Nothing unusual to see today, apart from the reliable Bearded Tits at the Diana fountain.
They are still drawing a small crowd, not only of serious birdwatchers and photographers, but of ordinary people who have heard of them and have come to see what the fuss is about. Not only are these casual visitors charmed by the beauty of the little birds, but perhaps the sight sparks an interest in birds that may develop. In this way a couple of rarities are doing their bit for the welfare of all our birds.
The Tawny Owl was not to be seen, perhaps sheltering from the cold inside the nest tree. A Little Owl was seen -- not by me -- at the Serpentine Gallery again. I have not managed to see this bird, despite going past the gallery daily. But seeing Little Owls is a matter of luck. Since there have now been several sightings of one or two of them at the gallery, it seems possible that these are a different pair from the ones in the leaf yard. When the Little Owls were first seen in Kensington Gardens last spring, there appeared to be three pairs of them, though it was impossible to be certain that it wasn't one pair ranging around looking for a tree to nest in.

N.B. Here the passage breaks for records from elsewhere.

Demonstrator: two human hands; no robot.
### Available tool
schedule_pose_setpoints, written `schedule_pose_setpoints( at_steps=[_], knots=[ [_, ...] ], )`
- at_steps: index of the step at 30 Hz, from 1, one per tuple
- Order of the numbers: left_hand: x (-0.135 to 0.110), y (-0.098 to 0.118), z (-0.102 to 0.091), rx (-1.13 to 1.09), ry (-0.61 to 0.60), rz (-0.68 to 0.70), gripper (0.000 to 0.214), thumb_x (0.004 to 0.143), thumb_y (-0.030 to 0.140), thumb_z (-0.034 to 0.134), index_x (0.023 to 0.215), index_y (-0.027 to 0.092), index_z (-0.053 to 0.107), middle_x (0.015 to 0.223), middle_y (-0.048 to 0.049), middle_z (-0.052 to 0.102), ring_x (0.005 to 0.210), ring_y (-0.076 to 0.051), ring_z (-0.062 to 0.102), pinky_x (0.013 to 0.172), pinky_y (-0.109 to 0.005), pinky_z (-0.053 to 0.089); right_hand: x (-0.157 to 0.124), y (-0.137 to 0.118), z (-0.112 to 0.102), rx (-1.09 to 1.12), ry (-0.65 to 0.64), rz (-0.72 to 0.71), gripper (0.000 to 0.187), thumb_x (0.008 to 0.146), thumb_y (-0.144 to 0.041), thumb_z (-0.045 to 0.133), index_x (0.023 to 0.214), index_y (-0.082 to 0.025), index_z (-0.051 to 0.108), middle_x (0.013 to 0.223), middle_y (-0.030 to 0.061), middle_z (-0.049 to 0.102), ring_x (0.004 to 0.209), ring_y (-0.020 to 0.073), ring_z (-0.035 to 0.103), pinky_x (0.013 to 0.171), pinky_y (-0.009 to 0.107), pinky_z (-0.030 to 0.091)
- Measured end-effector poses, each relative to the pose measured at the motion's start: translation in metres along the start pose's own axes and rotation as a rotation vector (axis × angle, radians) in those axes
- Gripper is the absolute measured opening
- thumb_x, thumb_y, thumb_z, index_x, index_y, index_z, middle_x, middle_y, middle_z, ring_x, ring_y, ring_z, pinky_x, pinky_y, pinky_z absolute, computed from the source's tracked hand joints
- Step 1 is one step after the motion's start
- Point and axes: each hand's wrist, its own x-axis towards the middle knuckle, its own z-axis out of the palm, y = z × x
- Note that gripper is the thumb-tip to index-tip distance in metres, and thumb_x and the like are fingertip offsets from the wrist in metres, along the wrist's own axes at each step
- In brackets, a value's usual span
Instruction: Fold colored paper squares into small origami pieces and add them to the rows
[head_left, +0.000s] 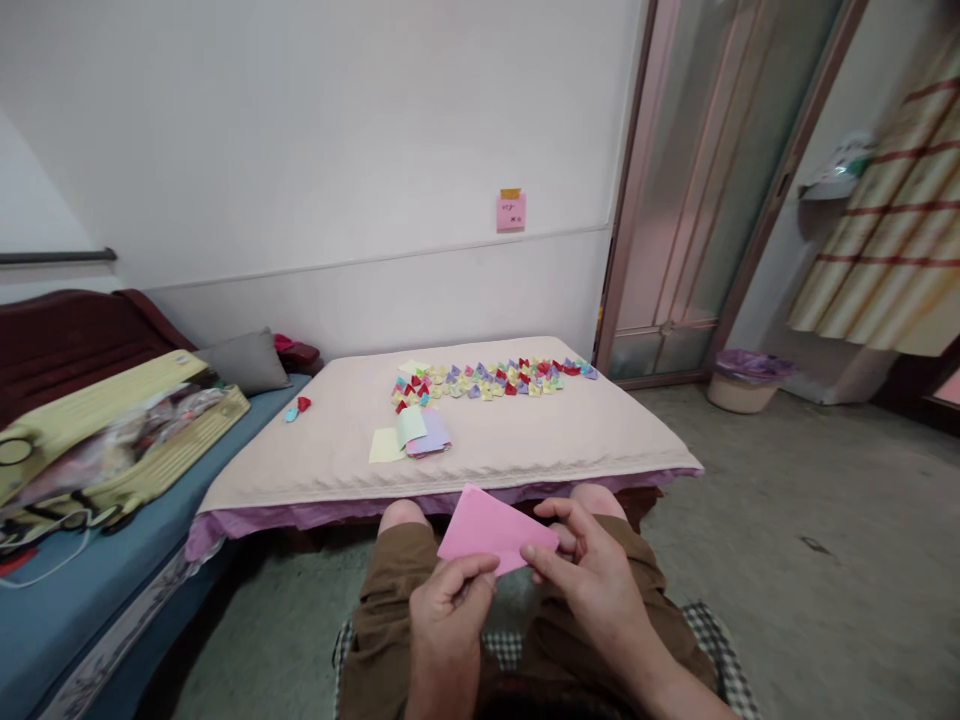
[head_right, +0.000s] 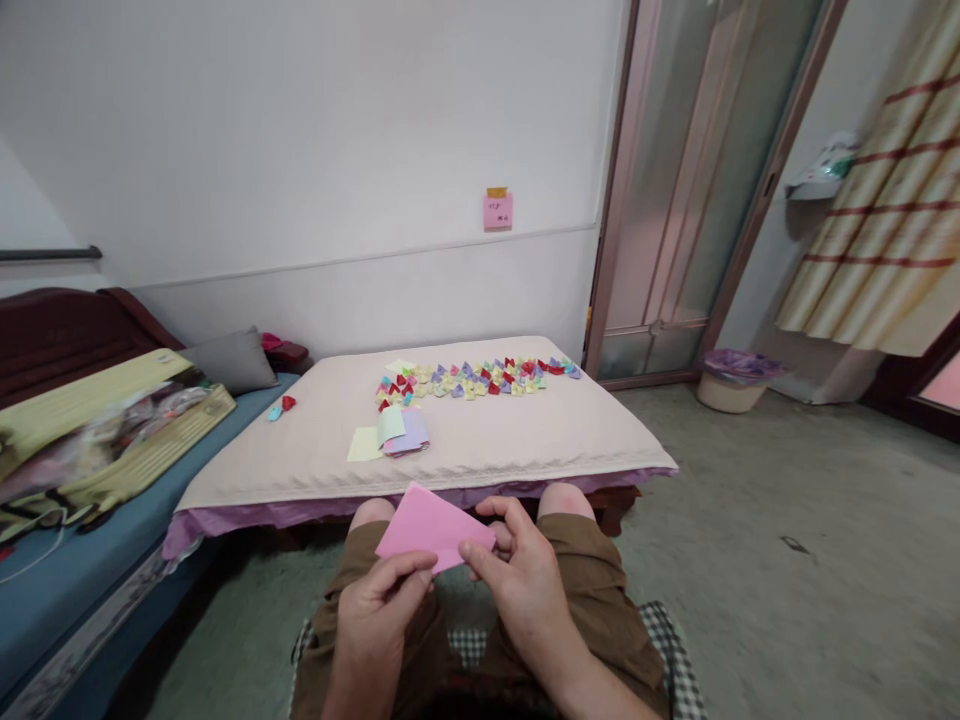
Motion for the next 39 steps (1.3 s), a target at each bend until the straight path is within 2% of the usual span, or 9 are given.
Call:
schedule_pose_setpoints(
  at_steps=[3, 9, 16, 19, 23, 27, 32, 35, 39],
  knots=[
    [0.001, -0.001, 0.0, -0.035, 0.016, -0.034, 0.01, 0.064, 0.023, 0.067, 0.066, 0.02, 0.076, 0.061, -0.0043, 0.071, 0.058, -0.019, 0.063, 0.056, -0.026, 0.05, 0.002, 0.001, -0.005, -0.03, 0.019, -0.037, 0.031, 0.066, -0.029, 0.072, 0.089, -0.021, 0.053, 0.05, -0.0094, 0.046, 0.045, 0.0126, 0.049, 0.047, 0.025, 0.037],
    [0.005, -0.004, -0.001, -0.18, 0.059, -0.088, 0.014, 0.06, 0.02, 0.072, 0.073, 0.015, 0.071, 0.057, 0.0, 0.062, 0.052, -0.012, 0.055, 0.052, -0.021, 0.043, 0.003, 0.001, -0.01, 0.08, -0.146, 0.051, 0.033, 0.069, -0.029, 0.07, 0.095, -0.021, 0.052, 0.053, -0.0078, 0.054, 0.049, 0.0132, 0.055, 0.048, 0.024, 0.041],
    [0.012, 0.003, 0.001, -0.521, 0.128, -0.149, 0.061, 0.059, 0.018, 0.075, 0.115, 0.021, 0.049, 0.103, -0.0078, 0.064, 0.066, -0.012, 0.062, 0.062, -0.025, 0.05, -0.002, 0.007, -0.001, 0.231, -0.288, 0.2, 0.04, 0.058, -0.014, 0.07, 0.095, -0.017, 0.056, 0.055, -0.0064, 0.063, 0.045, 0.0103, 0.053, 0.048, 0.021, 0.041],
    [0.012, 0.002, 0.0, -0.508, 0.122, -0.216, 0.046, 0.061, 0.021, 0.075, 0.104, 0.017, 0.06, 0.103, -0.0085, 0.065, 0.072, -0.014, 0.064, 0.067, -0.026, 0.05, -0.006, 0.011, 0.005, 0.251, -0.323, 0.197, 0.037, 0.058, -0.015, 0.071, 0.092, -0.017, 0.058, 0.061, -0.0038, 0.066, 0.05, 0.0118, 0.055, 0.05, 0.023, 0.043],
    [0.008, 0.007, -0.001, -0.599, -0.027, -0.264, 0.016, 0.069, 0.022, 0.068, 0.083, 0.013, 0.07, 0.098, -0.0083, 0.068, 0.082, -0.018, 0.062, 0.071, -0.026, 0.048, -0.007, 0.017, 0.008, 0.22, -0.307, 0.129, 0.029, 0.062, -0.015, 0.068, 0.089, -0.017, 0.058, 0.062, -0.0042, 0.064, 0.055, 0.0133, 0.057, 0.054, 0.023, 0.044],
    [0.005, 0.013, 0.0, -0.658, -0.062, -0.25, 0.012, 0.071, 0.018, 0.067, 0.081, 0.013, 0.071, 0.081, -0.0044, 0.066, 0.075, -0.015, 0.059, 0.066, -0.023, 0.045, -0.006, 0.022, 0.008, 0.175, -0.302, 0.062, 0.024, 0.065, -0.015, 0.065, 0.088, -0.017, 0.059, 0.066, -0.0032, 0.064, 0.059, 0.0142, 0.058, 0.056, 0.023, 0.043],
    [0.007, 0.01, -0.003, -0.512, -0.032, -0.187, 0.005, 0.074, 0.016, 0.065, 0.075, 0.012, 0.068, 0.072, -0.0011, 0.06, 0.062, -0.008, 0.049, 0.057, -0.018, 0.039, -0.006, 0.02, 0.008, 0.107, -0.291, 0.017, 0.024, 0.068, -0.018, 0.065, 0.092, -0.017, 0.061, 0.072, -0.0001, 0.066, 0.068, 0.0184, 0.061, 0.062, 0.027, 0.046],
    [0.006, 0.009, -0.004, -0.46, -0.035, -0.238, 0.01, 0.077, 0.02, 0.063, 0.072, 0.011, 0.063, 0.057, 0.0026, 0.054, 0.049, -0.005, 0.043, 0.047, -0.016, 0.033, -0.006, 0.02, 0.008, 0.056, -0.285, -0.009, 0.022, 0.07, -0.022, 0.066, 0.092, -0.018, 0.062, 0.073, 0.0008, 0.066, 0.071, 0.02, 0.062, 0.064, 0.029, 0.048],
    [0.003, 0.014, 0.0, -0.575, -0.053, -0.37, 0.016, 0.08, 0.028, 0.062, 0.084, 0.013, 0.057, 0.072, -0.0038, 0.063, 0.06, -0.012, 0.06, 0.05, -0.019, 0.043, -0.007, 0.021, 0.009, 0.003, -0.285, -0.028, 0.021, 0.071, -0.026, 0.067, 0.091, -0.018, 0.064, 0.074, 0.0016, 0.067, 0.071, 0.0203, 0.062, 0.064, 0.029, 0.048]
  ],
)
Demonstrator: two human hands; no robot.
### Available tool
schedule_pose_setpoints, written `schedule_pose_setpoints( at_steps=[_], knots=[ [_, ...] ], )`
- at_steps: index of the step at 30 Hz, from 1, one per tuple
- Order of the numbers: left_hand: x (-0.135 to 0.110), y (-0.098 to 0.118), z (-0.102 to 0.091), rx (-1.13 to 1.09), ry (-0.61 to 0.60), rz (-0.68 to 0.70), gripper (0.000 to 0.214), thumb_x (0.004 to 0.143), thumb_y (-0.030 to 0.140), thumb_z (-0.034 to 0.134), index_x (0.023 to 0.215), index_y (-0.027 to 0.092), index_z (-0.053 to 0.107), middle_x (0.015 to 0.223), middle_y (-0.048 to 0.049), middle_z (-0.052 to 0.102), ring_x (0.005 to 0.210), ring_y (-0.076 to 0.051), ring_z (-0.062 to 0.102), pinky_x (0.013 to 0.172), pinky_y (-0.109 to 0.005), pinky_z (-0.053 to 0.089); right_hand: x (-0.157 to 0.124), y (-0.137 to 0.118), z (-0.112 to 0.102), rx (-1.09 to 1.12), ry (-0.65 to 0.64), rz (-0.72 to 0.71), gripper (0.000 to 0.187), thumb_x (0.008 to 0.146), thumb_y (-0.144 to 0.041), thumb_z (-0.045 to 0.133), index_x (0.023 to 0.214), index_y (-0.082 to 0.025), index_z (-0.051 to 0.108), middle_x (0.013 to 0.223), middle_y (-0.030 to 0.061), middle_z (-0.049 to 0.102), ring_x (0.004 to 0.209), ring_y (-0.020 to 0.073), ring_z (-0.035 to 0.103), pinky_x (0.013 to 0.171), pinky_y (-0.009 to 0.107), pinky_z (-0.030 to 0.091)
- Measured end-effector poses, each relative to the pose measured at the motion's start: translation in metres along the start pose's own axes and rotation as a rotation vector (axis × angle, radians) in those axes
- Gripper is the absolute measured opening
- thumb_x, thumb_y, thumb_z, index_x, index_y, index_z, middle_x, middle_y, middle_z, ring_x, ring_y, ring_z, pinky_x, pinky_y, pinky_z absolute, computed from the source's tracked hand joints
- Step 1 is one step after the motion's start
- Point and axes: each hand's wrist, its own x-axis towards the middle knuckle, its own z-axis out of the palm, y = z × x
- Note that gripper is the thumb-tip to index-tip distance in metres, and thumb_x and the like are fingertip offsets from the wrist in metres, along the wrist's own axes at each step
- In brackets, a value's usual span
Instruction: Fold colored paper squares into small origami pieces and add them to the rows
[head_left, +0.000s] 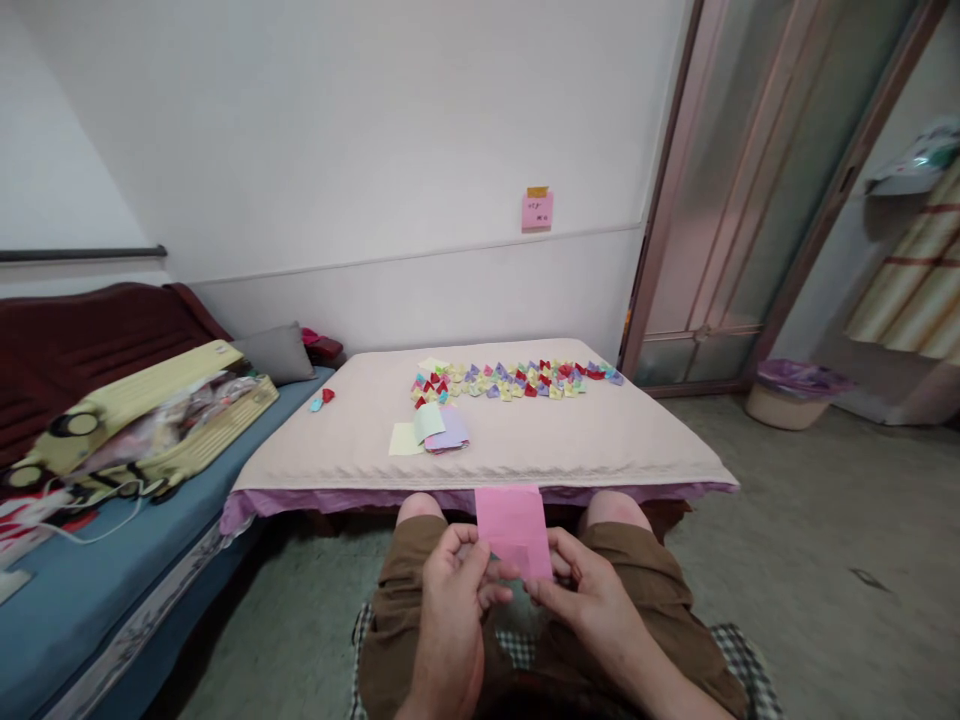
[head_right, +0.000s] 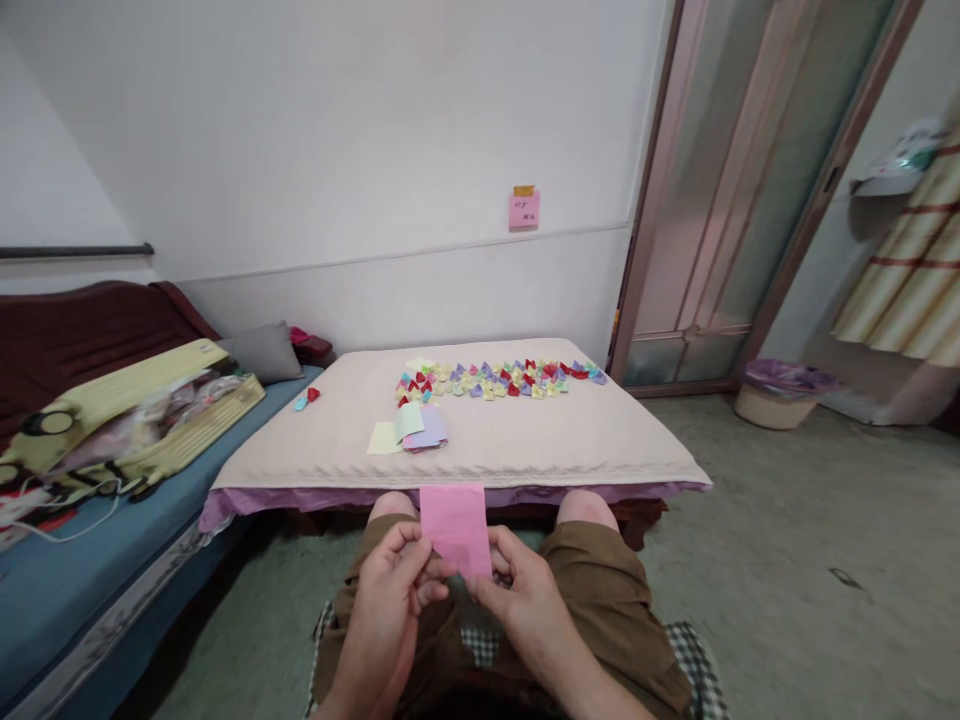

Several hundred Greylag Geese flew from their grazing ground on to the Serpentine.
They may have been disturbed by a dog, or it may simply have been one of those committee decisions that flock of geese take by honking and copying others until there is a majority. They have a well organised society, taking it in turns to be the watch-goose while the rest of the flock have their heads down in the grass. When they are flying in a V, they also take turns to be the front bird, the only one who doesn't get a tow from the slipstream of the bird in front.
The Mute Swans are still threatening and chasing each other, and one was driven off the lake entirely. Here one of the young swans adopts a very adult threat posture. Actually it wasn't threatening another swan, it was just swaggering about playing the tough guy.
The four young Egyptian Geese at the Round Pond are still in good order amid the ice and snow, always attended by their solicitous parents. Here the smallest of the brood stands as his sibling ruffles up his feathers in that peculiarly untidy Egyptian way.